If you live in Utah and use a VPN today for the same reasons most people do — banking on public Wi-Fi, working remotely from coffee shops, separating work and personal accounts, protecting yourself from doxing, or simply not wanting your ISP to log every site you visit — nothing about your day-to-day VPN use is illegal under SB 73. The law targets websites, not users.

What changes is the experience of using a VPN to visit certain sites:

  • Some adult sites may now block all VPN traffic. If a site decides the safer compliance path is to ban every VPN IP it can identify, you'll see CAPTCHA walls or hard blocks even though you live in Utah and use the VPN for legitimate reasons.
  • Some sites may demand global age verification. If they instead choose the "verify everyone" path, you'll see government-ID-tier age verification prompts that didn't exist a week ago — including from sites that are clearly not adult content.
  • You'll see less information about VPNs on covered platforms. The gag-rule provision means tutorials, recommendations, and even basic explainers about VPNs may disappear from sites operating under SB 73's compliance umbrella.

How to Protect Your Privacy in 2026 (Legitimately)

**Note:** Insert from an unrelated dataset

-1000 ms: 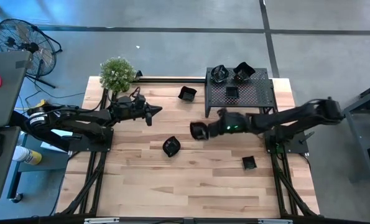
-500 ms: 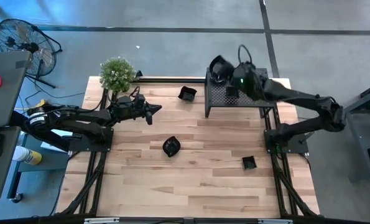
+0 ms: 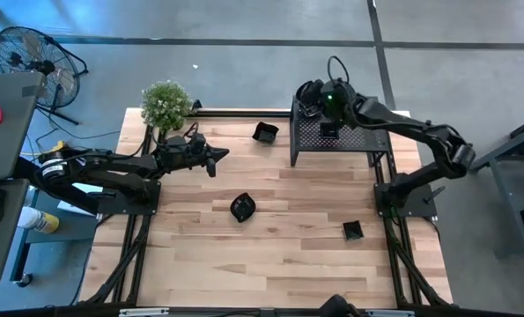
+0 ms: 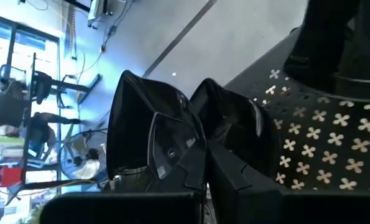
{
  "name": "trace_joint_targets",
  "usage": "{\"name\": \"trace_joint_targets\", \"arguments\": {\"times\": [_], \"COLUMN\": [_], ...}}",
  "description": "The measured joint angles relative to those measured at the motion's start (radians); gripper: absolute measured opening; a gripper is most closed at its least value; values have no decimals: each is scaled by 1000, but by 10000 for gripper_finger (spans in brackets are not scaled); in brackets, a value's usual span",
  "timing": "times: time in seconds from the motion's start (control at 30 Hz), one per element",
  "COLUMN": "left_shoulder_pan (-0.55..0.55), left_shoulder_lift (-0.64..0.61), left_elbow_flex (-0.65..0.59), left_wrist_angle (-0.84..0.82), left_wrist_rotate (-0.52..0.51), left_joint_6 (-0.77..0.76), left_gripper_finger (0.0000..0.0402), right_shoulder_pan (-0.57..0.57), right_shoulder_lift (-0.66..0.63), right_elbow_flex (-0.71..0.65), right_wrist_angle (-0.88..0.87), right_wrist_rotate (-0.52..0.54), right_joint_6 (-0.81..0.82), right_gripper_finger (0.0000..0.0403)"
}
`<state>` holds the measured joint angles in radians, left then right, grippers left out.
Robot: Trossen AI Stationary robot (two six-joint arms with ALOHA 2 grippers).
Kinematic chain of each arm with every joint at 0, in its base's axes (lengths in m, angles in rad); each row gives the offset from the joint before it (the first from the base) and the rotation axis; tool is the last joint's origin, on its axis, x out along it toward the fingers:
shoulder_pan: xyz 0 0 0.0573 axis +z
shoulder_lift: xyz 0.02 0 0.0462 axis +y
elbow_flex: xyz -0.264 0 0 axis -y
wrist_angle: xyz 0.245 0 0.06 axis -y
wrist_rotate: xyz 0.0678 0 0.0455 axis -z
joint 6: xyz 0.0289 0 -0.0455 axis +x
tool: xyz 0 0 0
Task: Pick & Place Mini shaped plates
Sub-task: Stack the black leaf-shaped plate on top of the black leaf-shaped plate on the shelf
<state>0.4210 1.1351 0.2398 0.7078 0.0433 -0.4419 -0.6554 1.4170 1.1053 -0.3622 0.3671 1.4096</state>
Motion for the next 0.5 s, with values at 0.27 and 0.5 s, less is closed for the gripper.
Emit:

Whatever your view on age-verification policy, the technical question — "how do I keep my normal internet traffic private and secure in 2026" — has the same answer it had a week ago. Pick a reputable commercial VPN with these qualities:

  • Verified no-logs policy with independent audit reports you can read.
  • WireGuard protocol support (low-latency, modern cryptography).
  • Obfuscated servers so the VPN traffic itself doesn't get fingerprinted.
  • Kill switch to prevent your real IP from leaking if the tunnel drops.
  • Jurisdiction outside the 14 Eyes intelligence-sharing alliance — Panama, the British Virgin Islands, and Switzerland are common.

For users who want a step further than commercial-pool VPN ranges — particularly Utah residents who anticipate getting caught in commercial-VPN blocklists at sites that adopt the strictest SB 73 compliance — a Dedicated Residential IP plan from a provider like CometVPN gives you a fixed real-ISP exit IP that looks like an ordinary home connection and won't appear on commercial-VPN blocklists. CometVPN runs on WireGuard, includes a kill switch, ships obfuscated servers, is based in Panama, and starts at $1.89/mo on the two-year plan with the Dedicated Residential IP available as an add-on.

Power users who need finer-grained control — for example, browsing automation, multi-account workflows, or scraping — can also use residential proxies from MarsProxies or IPRoyal, which deliver real-ISP IP origin similar to a Dedicated Residential VPN tier but expose per-application routing.

The Bigger Picture

VPNs are, at their core, the tools that make the modern privacy-conscious internet possible. Attacking them — whether by Utah's gag-rule liability trap, the UK's "loophole" framing, or France's "next topic" agenda — is fundamentally an attack on the architecture that protects journalists, business travelers, abuse survivors, and ordinary users who simply don't want their data sold to the highest bidder.

SB 73 is the first U.S. state law to take that step. It probably won't be the last. The regulatory question for the rest of 2026 is whether the legal challenges, technical workarounds, and public backlash will be enough to slow that trend — or whether the next round of state-level age-verification bills will copy Utah's playbook word for word.

For now, May 6, 2026 is on the books as the day the United States crossed a line. We'll be watching what happens next.